▶ TO DO: Copy out the lines of the records below, and only those lines, from the one with "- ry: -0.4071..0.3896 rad" through the one with "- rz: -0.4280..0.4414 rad", exactly as they appear.

▶ DATA SUPPLIED:
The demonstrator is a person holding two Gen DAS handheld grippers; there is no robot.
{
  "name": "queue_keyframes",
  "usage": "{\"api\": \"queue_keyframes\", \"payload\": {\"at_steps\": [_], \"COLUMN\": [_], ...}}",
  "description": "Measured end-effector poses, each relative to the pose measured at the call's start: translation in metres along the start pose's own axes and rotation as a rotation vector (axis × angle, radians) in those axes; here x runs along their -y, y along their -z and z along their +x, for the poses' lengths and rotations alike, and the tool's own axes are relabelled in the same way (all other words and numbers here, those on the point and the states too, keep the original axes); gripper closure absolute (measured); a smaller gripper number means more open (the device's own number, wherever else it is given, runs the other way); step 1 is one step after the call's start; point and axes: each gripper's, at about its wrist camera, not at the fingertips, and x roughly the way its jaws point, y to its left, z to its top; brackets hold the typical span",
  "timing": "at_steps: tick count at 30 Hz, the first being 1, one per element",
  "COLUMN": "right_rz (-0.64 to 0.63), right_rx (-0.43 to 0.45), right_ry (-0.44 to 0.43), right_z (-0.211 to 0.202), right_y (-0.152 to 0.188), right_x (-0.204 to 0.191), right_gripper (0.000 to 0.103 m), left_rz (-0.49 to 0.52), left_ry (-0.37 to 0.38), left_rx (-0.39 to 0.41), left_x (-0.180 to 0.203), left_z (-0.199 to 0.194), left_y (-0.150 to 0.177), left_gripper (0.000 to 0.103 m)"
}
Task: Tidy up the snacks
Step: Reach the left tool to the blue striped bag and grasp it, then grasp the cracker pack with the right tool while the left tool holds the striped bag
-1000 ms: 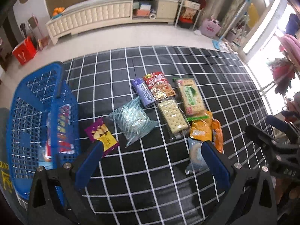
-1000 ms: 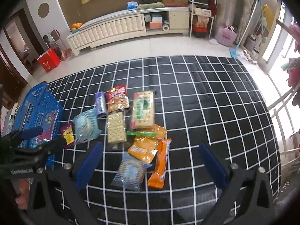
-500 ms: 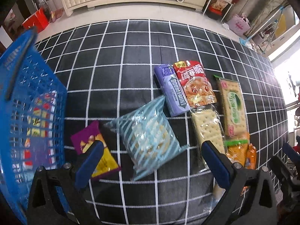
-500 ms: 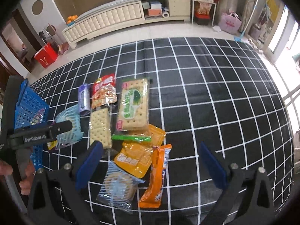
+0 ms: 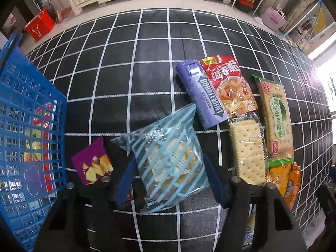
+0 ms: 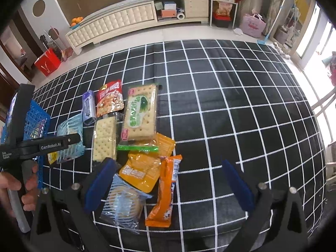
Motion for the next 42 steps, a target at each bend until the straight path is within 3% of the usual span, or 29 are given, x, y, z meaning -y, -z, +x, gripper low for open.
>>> {"api": "queue_keyframes", "payload": {"at_steps": [6,13,19,21,23,29,33,36,42], "right_rz": [-0.010,-0.035,-0.087,-0.114,-0.142,-0.198,-0.184,-0.159,-0.196], "right_rx": [0.017,0.030,-0.033,-0.060,-0.081,-0.162,-0.189,-0.192,-0.237], "right_ry": [-0.004,-0.051,-0.095,-0.095,-0.088,-0.104,-0.045,-0.084,-0.065], "right_z": [-0.011,-0.012,0.015,0.028,0.040,0.071,0.086,0.093,0.112], "right_y": [-0.002,-0.013,-0.021,-0.023,-0.025,-0.028,-0.032,-0.037,-0.047], "right_x": [-0.007,-0.031,-0.063,-0.074,-0.083,-0.106,-0.106,-0.103,-0.107], "right_gripper": [0.000,0.003,0.029,0.038,0.040,0.040,0.040,0.040,0.040], "left_rz": [0.021,0.102,0.186,0.211,0.224,0.222,0.219,0.231,0.232], "left_ry": [0.038,0.056,-0.012,-0.052,-0.086,-0.096,-0.091,-0.096,-0.100], "left_rx": [0.052,0.217,0.305,0.312,0.306,0.269,0.245,0.241,0.228], "left_x": [-0.002,-0.003,-0.013,-0.016,-0.020,-0.030,-0.030,-0.026,-0.026], "left_z": [-0.021,-0.081,-0.108,-0.108,-0.104,-0.088,-0.077,-0.071,-0.066], "left_y": [0.015,0.035,0.046,0.041,0.045,0.044,0.039,0.038,0.036], "left_gripper": [0.047,0.047,0.047,0.047,0.047,0.047,0.047,0.047,0.047]}}
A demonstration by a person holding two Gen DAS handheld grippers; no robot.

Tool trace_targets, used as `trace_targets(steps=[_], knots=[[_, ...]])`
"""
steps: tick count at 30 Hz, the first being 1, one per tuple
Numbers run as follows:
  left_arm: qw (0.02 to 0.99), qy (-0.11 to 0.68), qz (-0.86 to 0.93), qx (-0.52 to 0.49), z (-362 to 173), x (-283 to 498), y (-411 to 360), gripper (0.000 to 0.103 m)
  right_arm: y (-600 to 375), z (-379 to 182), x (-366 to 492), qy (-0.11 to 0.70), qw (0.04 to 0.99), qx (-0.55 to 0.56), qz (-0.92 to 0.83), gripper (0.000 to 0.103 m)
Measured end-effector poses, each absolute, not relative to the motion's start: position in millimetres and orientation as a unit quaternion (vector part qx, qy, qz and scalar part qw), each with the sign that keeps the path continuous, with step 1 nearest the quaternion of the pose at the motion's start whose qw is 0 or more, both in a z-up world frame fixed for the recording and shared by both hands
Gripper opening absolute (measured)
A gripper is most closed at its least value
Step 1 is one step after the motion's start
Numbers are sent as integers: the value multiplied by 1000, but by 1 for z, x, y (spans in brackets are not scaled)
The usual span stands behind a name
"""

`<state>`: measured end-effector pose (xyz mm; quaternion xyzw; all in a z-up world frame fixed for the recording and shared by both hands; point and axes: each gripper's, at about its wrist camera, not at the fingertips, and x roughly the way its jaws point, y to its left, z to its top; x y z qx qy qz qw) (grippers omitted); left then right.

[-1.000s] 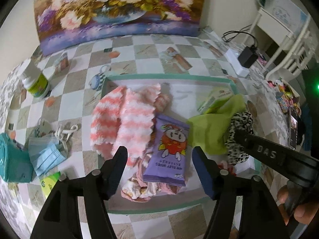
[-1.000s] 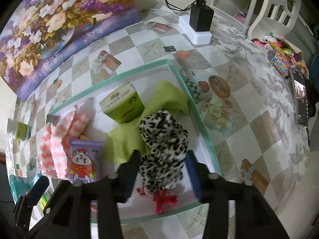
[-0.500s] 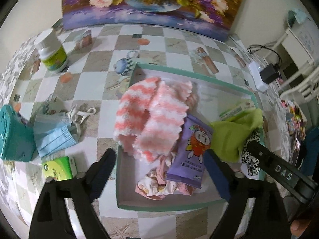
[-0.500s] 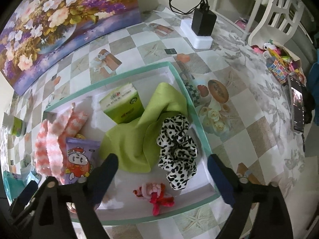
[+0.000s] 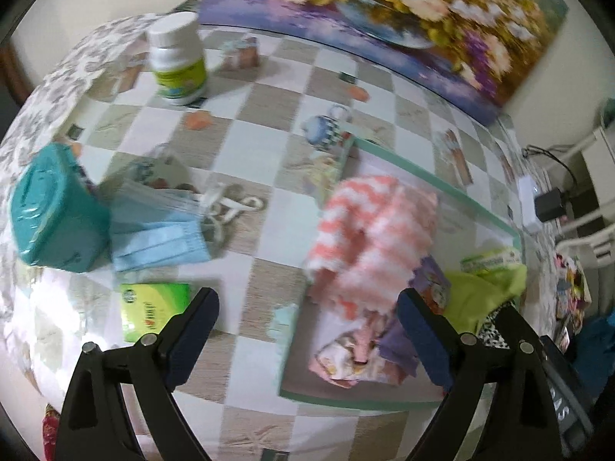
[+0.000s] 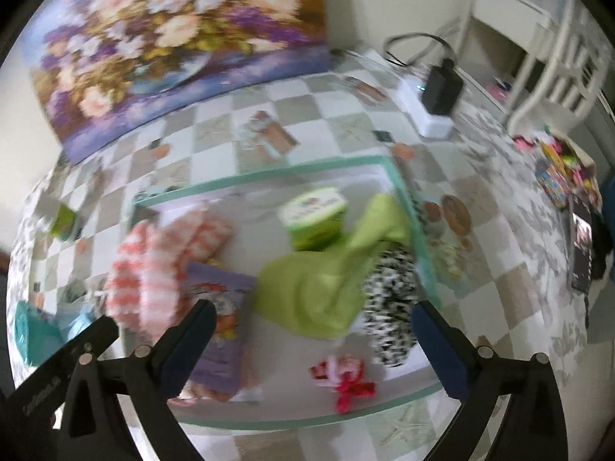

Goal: Organize soft objects
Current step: 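Move both tools back from the tray toward the tissue box and face mask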

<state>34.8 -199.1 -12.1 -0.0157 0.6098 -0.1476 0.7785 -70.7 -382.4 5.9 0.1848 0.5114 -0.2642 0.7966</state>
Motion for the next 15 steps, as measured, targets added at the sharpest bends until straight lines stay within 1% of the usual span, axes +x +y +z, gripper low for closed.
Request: trace_targets(steps=[15], knots=[[786,611,-67,-65,-11,53,-140,94,-321,10,-46,522,816,149,-196,103]])
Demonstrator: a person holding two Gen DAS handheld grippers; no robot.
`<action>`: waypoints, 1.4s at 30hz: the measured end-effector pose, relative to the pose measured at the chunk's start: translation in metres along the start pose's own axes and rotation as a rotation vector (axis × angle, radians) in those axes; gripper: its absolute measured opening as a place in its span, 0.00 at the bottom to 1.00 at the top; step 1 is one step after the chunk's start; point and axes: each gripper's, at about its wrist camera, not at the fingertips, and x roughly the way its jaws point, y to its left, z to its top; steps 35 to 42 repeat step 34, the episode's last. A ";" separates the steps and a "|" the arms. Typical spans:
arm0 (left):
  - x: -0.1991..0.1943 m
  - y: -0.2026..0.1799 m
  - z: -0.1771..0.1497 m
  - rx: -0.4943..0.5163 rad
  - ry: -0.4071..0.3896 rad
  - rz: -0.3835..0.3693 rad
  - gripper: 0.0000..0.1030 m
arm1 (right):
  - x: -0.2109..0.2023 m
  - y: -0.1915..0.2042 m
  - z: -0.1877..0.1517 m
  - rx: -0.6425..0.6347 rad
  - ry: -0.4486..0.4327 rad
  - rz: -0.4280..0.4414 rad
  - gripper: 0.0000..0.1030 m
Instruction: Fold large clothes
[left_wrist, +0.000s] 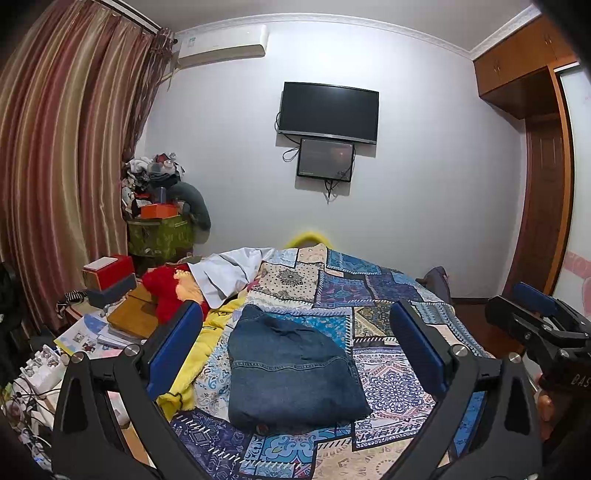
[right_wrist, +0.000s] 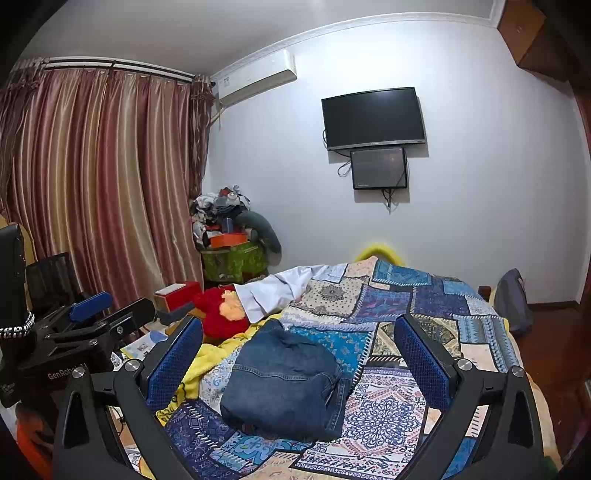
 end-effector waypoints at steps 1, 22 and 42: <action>0.000 -0.001 0.000 -0.001 0.003 -0.005 0.99 | 0.000 0.000 0.000 0.001 0.000 0.000 1.00; -0.003 -0.010 0.001 -0.027 0.002 -0.027 0.99 | -0.003 -0.002 0.004 0.020 -0.016 -0.011 1.00; -0.004 -0.016 0.001 0.006 -0.001 -0.031 0.99 | -0.002 -0.003 0.002 0.037 -0.010 -0.007 1.00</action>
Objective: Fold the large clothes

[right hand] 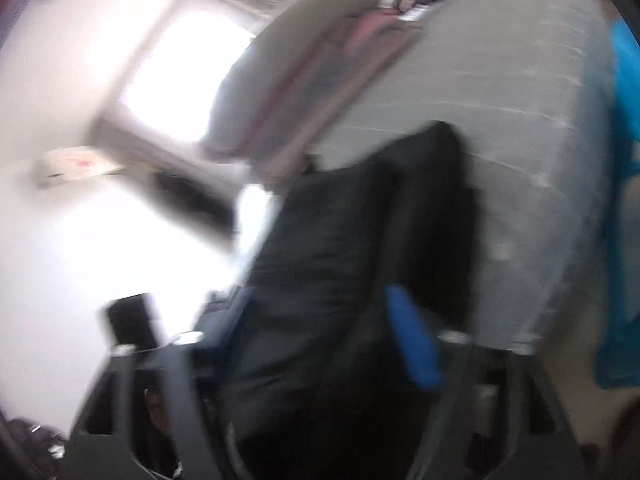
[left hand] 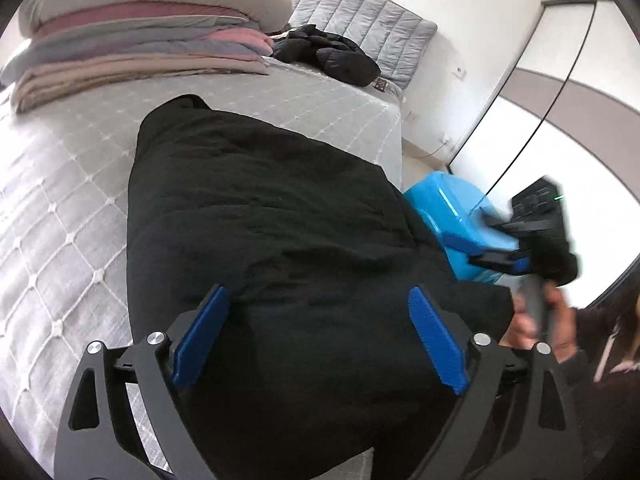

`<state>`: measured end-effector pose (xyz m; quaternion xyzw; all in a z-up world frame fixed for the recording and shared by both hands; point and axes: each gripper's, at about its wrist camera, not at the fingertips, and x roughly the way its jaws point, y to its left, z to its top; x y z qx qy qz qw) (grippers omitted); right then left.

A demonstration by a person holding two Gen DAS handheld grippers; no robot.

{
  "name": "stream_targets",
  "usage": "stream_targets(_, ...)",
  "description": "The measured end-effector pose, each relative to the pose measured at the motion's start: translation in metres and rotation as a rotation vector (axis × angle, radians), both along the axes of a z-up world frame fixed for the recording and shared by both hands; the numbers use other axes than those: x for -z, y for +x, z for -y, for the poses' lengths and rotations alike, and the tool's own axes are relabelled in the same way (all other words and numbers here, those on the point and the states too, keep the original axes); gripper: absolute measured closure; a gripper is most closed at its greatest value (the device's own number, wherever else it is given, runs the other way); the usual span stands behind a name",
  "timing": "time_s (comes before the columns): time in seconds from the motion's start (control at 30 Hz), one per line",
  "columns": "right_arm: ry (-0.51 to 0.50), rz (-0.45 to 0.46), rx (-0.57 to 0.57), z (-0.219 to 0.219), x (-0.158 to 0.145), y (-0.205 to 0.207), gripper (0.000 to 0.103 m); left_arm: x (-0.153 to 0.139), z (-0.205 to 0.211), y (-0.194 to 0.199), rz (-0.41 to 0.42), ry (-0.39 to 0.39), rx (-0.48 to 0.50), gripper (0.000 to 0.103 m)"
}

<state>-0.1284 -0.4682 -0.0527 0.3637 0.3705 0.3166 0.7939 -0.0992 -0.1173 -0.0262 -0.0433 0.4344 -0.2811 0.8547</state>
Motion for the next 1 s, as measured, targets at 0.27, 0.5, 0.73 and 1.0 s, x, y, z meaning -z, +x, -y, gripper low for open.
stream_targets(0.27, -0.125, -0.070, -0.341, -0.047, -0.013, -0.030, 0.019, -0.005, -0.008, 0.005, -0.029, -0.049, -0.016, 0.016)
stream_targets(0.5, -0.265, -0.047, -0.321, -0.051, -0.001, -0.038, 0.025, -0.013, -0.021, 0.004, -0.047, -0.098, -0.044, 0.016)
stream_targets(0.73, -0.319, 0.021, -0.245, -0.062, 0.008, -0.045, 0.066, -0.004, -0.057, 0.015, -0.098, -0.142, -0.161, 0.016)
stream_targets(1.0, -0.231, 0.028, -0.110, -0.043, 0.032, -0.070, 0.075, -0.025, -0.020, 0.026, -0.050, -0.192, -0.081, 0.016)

▶ TASK OUTPUT:
  - ry: -0.4071..0.3896 rad
  - rz: -0.3835..0.3693 rad
  - gripper: 0.0000..0.1030 m
arm1 (right):
  - x: -0.2109..0.2023 m
  - y: -0.1915..0.2042 m
  - z: -0.1877..0.1517 m
  - rx: -0.6425..0.6347 rad
  - ry: -0.4486..0.4327 rad
  - rz: -0.4280..0.4414 rad

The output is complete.